▶ THE TASK
How many lines in this material include the string "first"? Answer with the number and nothing further.

================

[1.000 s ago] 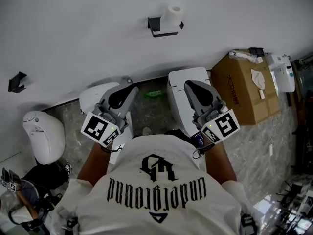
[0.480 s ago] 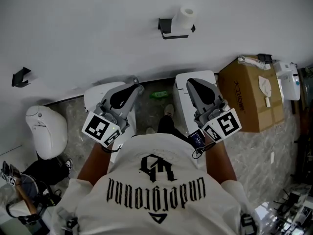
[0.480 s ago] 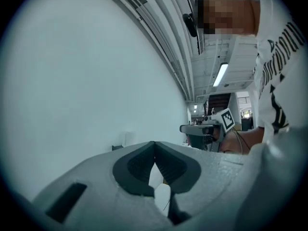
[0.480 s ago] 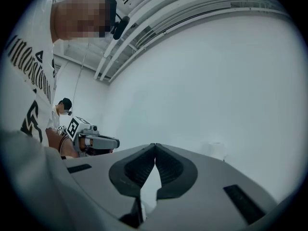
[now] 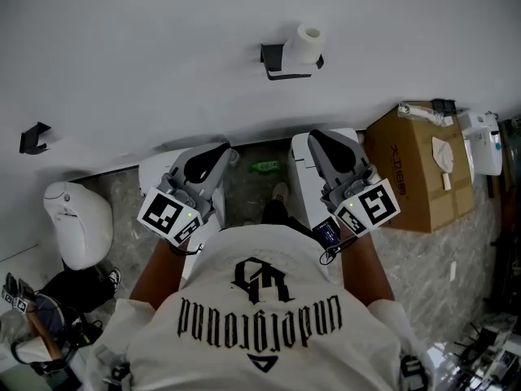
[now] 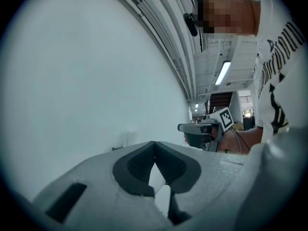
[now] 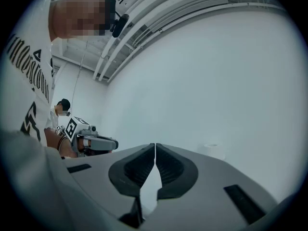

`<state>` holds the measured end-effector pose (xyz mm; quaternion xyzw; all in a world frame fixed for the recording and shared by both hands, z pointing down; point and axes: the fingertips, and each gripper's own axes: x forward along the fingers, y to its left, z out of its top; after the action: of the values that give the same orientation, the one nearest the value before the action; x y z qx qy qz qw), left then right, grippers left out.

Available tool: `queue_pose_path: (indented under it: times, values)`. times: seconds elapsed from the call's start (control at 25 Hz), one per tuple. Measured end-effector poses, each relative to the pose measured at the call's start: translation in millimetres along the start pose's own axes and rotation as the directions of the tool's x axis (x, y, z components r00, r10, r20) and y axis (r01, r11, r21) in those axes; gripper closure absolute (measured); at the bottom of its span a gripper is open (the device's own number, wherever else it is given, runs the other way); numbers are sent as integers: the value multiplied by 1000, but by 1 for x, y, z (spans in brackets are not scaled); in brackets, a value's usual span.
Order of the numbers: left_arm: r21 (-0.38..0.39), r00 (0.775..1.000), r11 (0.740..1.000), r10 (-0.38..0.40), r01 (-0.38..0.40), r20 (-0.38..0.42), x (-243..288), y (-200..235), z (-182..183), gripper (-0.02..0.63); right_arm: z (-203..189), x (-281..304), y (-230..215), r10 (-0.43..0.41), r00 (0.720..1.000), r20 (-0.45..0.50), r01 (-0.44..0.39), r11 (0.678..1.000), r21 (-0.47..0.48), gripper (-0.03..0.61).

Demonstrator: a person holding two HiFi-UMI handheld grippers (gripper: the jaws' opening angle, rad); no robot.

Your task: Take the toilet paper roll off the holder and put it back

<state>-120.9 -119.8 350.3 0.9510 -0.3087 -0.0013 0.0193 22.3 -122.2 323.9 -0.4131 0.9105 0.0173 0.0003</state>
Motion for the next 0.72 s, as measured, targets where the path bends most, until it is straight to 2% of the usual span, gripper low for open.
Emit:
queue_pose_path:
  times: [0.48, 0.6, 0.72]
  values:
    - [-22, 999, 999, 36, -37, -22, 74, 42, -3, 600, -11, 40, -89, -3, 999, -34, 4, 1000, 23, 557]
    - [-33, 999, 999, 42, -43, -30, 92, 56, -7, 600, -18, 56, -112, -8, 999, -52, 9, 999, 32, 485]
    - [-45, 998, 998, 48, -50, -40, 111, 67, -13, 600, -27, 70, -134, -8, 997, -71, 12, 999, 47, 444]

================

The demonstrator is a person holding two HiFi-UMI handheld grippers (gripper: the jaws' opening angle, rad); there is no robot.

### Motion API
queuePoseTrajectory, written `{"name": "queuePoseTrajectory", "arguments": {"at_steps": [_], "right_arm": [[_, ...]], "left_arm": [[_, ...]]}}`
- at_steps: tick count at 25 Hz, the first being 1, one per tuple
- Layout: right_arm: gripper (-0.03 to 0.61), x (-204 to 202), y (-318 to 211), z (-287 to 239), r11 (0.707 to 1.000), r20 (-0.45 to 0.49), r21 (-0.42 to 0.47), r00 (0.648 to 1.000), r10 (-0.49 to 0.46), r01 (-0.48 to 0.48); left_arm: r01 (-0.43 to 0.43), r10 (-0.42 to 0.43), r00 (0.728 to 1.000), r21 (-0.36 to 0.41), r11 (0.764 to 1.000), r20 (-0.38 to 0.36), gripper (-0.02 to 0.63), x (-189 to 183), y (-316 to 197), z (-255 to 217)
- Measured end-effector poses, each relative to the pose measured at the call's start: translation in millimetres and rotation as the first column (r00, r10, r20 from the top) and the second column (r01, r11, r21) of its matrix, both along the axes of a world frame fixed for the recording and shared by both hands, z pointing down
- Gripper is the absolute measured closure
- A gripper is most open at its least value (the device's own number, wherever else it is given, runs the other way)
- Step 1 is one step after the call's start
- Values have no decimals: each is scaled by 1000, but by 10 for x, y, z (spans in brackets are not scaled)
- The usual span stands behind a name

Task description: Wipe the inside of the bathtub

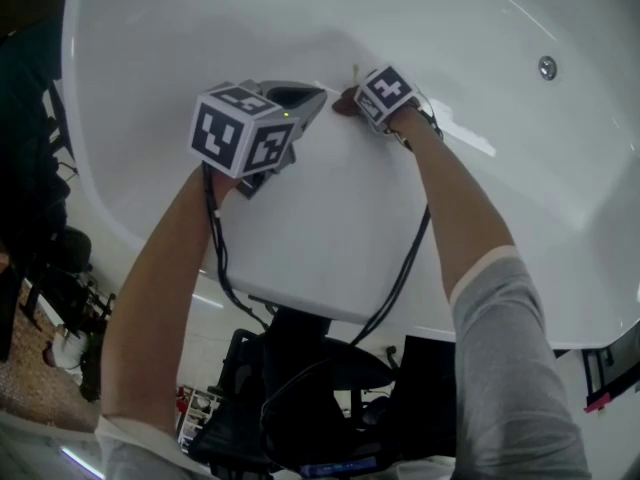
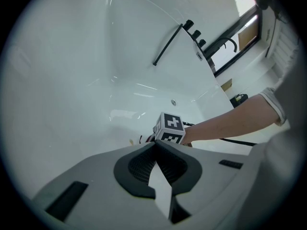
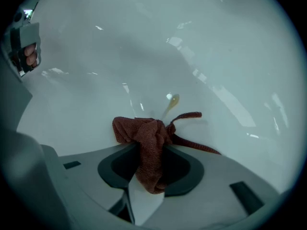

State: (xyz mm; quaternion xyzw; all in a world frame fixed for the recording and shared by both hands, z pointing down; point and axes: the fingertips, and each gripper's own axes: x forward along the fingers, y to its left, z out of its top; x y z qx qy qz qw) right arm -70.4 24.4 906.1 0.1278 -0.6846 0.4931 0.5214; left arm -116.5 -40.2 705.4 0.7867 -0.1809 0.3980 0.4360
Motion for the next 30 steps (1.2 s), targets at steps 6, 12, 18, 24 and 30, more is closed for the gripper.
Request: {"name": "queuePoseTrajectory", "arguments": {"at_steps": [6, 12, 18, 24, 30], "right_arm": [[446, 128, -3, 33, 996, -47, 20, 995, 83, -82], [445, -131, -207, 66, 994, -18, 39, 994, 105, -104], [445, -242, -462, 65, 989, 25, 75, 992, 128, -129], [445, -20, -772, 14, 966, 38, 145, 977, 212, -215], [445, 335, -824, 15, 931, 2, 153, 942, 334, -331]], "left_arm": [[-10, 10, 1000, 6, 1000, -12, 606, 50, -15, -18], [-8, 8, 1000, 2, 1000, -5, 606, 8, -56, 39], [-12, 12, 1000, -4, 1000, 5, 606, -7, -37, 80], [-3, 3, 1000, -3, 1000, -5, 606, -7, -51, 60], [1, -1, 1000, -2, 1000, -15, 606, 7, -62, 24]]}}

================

▶ RESULT BELOW
2